Depuis quelques années, des oies prolifèrent sur les rives de la Senne à côté de la maison de repos, en plein centre de Tubize. Mais depuis mars, de nombreuses naissances ont eu lieu et on parle d’une soixantaine de nouveaux animaux.

Quelques nuisances

Et si d’un côté, la présence de ces volatiles s’avère plaisante et donne un cachet champêtre à la cité du Betchard, d’un autre côté, vu leur nombre, elles causent quelques nuisances. "Il était temps de trouver une solution afin de contrer la prolifération des oies ainsi que les nuisances engendrées par leur nombre excessif : déjections, agressivité à l’égard de certains passants, des résidents de la maison de repos mais aussi à l’égard des membres du personnel", explique Frédéric Jadin, le président du CPAS de Tubize.

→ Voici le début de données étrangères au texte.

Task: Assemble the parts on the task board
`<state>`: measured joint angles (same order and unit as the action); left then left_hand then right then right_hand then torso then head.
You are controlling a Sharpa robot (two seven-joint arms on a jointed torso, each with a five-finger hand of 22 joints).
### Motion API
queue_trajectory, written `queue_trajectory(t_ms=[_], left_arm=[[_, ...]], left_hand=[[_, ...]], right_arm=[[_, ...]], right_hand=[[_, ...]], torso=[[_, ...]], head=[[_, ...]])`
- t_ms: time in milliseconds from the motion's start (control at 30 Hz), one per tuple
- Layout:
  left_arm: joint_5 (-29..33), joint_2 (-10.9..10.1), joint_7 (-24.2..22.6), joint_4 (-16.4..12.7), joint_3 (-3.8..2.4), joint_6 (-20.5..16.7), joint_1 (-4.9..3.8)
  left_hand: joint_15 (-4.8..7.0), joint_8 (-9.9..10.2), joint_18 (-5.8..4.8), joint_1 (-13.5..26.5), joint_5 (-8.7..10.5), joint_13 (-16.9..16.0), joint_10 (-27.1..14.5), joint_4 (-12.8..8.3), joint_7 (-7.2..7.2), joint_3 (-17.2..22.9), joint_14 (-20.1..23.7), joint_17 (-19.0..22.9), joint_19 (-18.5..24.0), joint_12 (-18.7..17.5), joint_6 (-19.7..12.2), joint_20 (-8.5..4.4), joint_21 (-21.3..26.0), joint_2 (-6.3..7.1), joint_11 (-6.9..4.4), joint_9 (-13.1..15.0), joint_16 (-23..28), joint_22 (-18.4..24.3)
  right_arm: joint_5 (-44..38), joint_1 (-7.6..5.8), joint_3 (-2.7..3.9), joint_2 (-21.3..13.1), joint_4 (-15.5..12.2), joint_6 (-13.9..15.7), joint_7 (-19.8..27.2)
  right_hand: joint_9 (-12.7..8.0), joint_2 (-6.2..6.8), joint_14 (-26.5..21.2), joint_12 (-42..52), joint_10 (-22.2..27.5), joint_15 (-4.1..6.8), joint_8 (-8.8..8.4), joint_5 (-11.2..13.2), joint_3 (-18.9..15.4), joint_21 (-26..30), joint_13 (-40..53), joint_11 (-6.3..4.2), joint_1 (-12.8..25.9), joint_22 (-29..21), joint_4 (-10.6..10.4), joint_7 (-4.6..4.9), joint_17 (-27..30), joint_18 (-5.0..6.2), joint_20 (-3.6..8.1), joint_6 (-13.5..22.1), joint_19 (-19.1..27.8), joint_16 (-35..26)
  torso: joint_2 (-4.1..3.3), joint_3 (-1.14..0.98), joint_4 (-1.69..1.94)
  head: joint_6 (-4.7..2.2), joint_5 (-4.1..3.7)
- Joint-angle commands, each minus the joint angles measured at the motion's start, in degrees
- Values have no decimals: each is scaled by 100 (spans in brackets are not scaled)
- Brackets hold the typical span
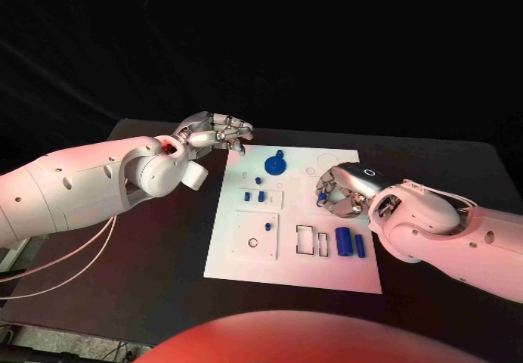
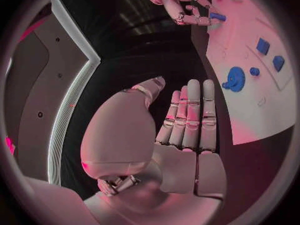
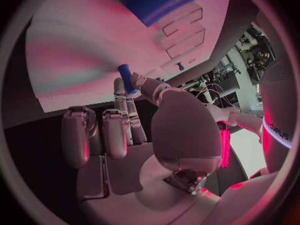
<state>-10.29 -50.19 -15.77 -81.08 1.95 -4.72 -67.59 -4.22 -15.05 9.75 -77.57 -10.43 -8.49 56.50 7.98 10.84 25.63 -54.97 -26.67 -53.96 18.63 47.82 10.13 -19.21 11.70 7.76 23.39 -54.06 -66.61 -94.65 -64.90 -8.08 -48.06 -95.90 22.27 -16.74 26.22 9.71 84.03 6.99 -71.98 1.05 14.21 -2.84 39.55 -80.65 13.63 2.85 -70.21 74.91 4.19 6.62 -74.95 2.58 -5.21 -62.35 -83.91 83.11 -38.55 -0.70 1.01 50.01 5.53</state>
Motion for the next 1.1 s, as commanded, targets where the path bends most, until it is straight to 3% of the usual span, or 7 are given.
queue_trajectory(t_ms=[33, 167, 333, 533, 800, 1100], left_arm=[[28, 3, -12, -3, -4, 88, -5], [28, 5, -6, 4, -4, 94, -5], [28, 15, -8, 23, -4, 101, -4], [28, 52, -21, 49, -4, 121, -4], [30, 125, -34, 84, -4, 139, -3], [31, 168, -38, 98, -4, 146, -3]], left_hand=[[4, -36, 48, 45, 34, -4, -33, 1, -2, 28, 25, -2, 21, 31, -21, 10, 22, -25, -2, -2, 39, 9], [4, -36, 48, 45, 34, -4, -33, 1, -2, 28, 25, -2, 21, 31, -21, 10, 22, -25, -2, -2, 39, 9], [4, -36, 48, 45, 34, -4, -33, 1, -2, 28, 25, -2, 21, 31, -21, 10, 22, -25, -2, -2, 39, 9], [5, -41, 49, 43, 39, -5, -36, -7, -1, 34, 26, -3, 20, 35, -25, 10, 25, -27, -2, -2, 40, 12], [5, -41, 49, 43, 39, -5, -36, -7, -1, 34, 26, -3, 20, 35, -25, 10, 25, -27, -2, -2, 40, 12], [5, -41, 49, 43, 39, -5, -36, -7, -1, 34, 26, -3, 20, 35, -25, 10, 25, -27, -2, -2, 40, 12]], right_arm=[[-17, -9, 7, -37, -96, 240, -77], [72, -54, 25, -144, -379, 254, -81], [118, -125, 46, -189, -770, 313, -61], [183, -132, 53, 67, -1016, 382, 32], [262, 106, 20, 715, -934, 318, 186], [359, 383, -40, 1157, -602, 116, 322]], right_hand=[[147, -73, 320, -12, -43, 36, 50, -20, 18, 0, 1, -13, -45, 1259, -12, -49, -175, -65, 42, -56, -260, 10], [163, -77, 320, -19, -43, 40, 59, -27, 23, -6, 8, -18, -59, 1260, -1, -50, -176, -67, 46, -52, -262, 11], [175, -80, 320, -22, -46, 42, 67, -32, 26, -8, 13, -20, -69, 1261, 7, -50, -177, -67, 49, -52, -263, 12], [194, -83, 320, -29, -49, 46, 79, -44, 32, -8, 21, -23, -85, 1260, 23, -48, -174, -67, 54, -49, -262, 11], [213, -81, 315, -46, -38, 44, 81, -56, 32, 27, 29, -14, -85, 1251, 30, -37, -150, -60, 58, -24, -249, -1], [225, -74, 314, -60, -26, 40, 81, -60, 25, 37, 34, -7, -73, 1248, 29, -33, -142, -59, 57, -5, -245, -5]], torso=[[-1, 2, 14], [4, 6, 18], [8, 3, -2], [10, 5, -3], [8, 8, 22], [14, 18, 5]], head=[[-1, 11], [-1, 41], [-1, 79], [-1, 133], [-1, 227], [-1, 299]])
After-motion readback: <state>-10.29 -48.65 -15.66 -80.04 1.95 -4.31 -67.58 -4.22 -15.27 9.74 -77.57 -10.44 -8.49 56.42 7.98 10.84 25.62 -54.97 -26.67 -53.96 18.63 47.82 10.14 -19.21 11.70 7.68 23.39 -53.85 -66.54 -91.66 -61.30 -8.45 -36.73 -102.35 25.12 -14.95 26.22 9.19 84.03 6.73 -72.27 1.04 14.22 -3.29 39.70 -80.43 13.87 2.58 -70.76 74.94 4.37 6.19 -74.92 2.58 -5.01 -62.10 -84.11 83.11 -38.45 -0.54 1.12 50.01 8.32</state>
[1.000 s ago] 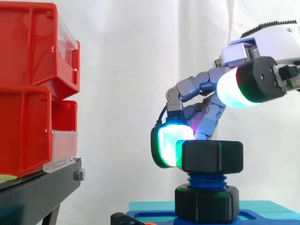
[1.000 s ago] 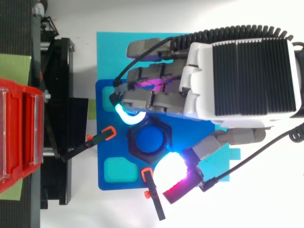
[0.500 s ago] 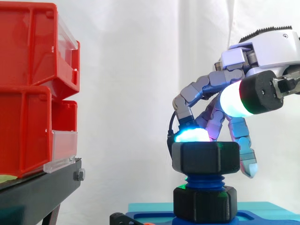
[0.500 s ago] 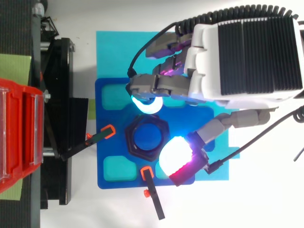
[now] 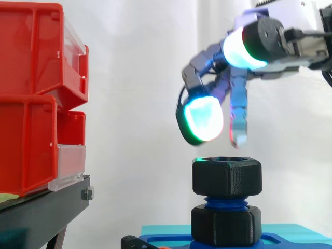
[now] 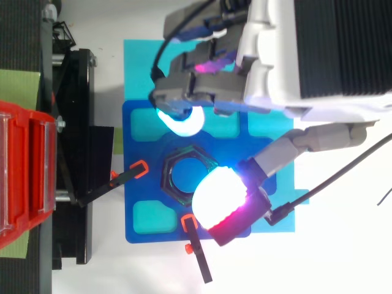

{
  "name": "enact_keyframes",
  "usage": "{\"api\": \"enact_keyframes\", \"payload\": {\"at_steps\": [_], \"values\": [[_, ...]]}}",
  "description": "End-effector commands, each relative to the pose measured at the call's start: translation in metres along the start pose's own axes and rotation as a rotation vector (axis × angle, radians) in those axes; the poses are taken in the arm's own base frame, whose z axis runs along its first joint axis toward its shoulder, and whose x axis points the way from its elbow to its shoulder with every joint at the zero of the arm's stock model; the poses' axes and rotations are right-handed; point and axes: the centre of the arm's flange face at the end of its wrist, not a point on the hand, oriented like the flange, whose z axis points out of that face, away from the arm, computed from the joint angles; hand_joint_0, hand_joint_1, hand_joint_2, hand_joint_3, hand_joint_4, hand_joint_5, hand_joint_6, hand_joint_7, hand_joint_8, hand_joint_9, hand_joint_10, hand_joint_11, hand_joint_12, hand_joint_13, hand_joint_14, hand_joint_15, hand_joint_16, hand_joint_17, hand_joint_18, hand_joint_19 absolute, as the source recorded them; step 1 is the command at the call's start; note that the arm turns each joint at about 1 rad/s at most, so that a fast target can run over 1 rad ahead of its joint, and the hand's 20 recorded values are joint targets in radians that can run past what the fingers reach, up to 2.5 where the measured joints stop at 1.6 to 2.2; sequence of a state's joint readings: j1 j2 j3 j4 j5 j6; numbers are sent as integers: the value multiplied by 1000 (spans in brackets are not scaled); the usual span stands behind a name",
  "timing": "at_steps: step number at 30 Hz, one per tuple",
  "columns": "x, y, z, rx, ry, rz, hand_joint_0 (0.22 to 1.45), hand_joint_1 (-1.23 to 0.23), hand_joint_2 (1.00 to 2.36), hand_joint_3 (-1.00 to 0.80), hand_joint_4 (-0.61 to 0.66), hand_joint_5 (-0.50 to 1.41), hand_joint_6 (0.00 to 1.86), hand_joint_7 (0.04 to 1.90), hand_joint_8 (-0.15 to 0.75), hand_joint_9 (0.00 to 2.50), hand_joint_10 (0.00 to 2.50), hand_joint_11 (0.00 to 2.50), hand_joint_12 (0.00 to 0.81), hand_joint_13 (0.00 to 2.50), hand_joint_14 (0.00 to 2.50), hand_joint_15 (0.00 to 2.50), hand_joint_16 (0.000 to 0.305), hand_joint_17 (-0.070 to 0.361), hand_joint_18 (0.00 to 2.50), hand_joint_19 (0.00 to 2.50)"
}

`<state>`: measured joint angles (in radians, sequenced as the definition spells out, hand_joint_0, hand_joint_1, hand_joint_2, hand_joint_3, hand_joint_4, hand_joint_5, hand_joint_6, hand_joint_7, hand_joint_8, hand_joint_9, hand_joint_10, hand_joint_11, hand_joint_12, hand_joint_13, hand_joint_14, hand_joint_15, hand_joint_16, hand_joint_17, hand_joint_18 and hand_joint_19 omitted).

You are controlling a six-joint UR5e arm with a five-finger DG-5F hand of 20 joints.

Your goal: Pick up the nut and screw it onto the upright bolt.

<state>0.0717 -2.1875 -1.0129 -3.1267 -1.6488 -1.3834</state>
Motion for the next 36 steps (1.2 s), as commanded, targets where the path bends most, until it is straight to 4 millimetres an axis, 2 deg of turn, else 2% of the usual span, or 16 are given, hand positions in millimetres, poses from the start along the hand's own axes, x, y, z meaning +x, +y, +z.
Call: {"api": "enact_keyframes", "payload": {"at_steps": [1, 6, 8, 13, 15, 19, 23, 28, 36], "values": [[-10, -2, 2, 7, -27, -17, 486, -147, 1000, -500, 233, -39, 505, 1024, 247, 1291, 0, 32, 223, 795, 0, 0, 26, 58, 491, 60], [-5, 4, 5, 38, -28, -26, 482, -147, 1000, -500, 236, -71, 503, 826, 243, 1197, 0, 0, 230, 764, 0, 0, 28, 62, 474, 54], [9, 6, 4, 41, -11, -24, 479, -143, 1000, -500, 217, -93, 502, 683, 238, 1108, 0, 0, 229, 740, 0, 0, 29, 66, 446, 45], [46, 16, 10, 26, -65, -11, 472, -135, 1000, -500, 197, -131, 501, 593, 234, 899, 0, 0, 246, 636, 0, 0, 32, 71, 335, 0], [52, 19, 12, 20, -86, -3, 469, -130, 1000, -500, 184, -146, 501, 569, 229, 769, 0, 0, 266, 518, 0, 0, 31, 71, 173, 0], [55, 26, 16, 24, -126, 15, 464, -123, 1000, -500, 164, -173, 500, 538, 215, 591, 0, 0, 284, 353, 0, 0, 31, 70, 0, 0], [59, 33, 16, 25, -98, 15, 459, -112, 1000, -500, 153, -190, 500, 526, 216, 470, 0, 0, 302, 252, 0, 0, 33, 74, 0, 0], [64, 40, 14, 29, -63, 14, 458, -95, 1000, -500, 157, -178, 500, 538, 217, 435, 0, 0, 310, 219, 0, 0, 34, 77, 0, 0], [66, 44, 12, 29, -41, 14, 481, -49, 1000, -500, 197, -90, 502, 719, 223, 534, 0, 0, 309, 268, 0, 0, 33, 73, 0, 0]]}}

De plus, les oies avaient l’habitude de se nourrir avec les plantes qui poussent autour de la maison de repos.

Opération délicate

Face à cette situation, la commune a décidé de réagir. "Le service technique du CPAS en collaboration avec l’échevinat de l’environnement et grâce aux conseils du Royal Cercle horticole de Tubize a capturé vingt oies , continue Frédéric Jadin. Il s’agit d’une opération délicate qui vise une saine gestion du milieu naturel et d’une partie de l’écosystème de la Senne au centre de Tubize."

Un peu plus tôt dans l’année, un appel avait été lancé aux fermiers et aux particuliers qui souhaitaient recueillir les volatiles. Et bonne nouvelle : ceux-ci ne termineront pas dans votre assiette. "Les vingt oies ont été transférées dans un nouveau milieu d’accueil : des fermes de la région et chez un particulier. Nous avons pris soin de ne pas décomposer les familles et de laisser les petits avec leur mère."

Jours paisibles

Les vingt oies couleront donc des jours paisibles dans des fermes et chez des particuliers soucieux de leur bien-être. "L’opération sera encore renouvelée dans les prochains jours. Il est clair qu’un nombre limité d’oies restera en liberté pour le plus grand bonheur des amoureux de la nature", conclut le président du CPAS tubizien.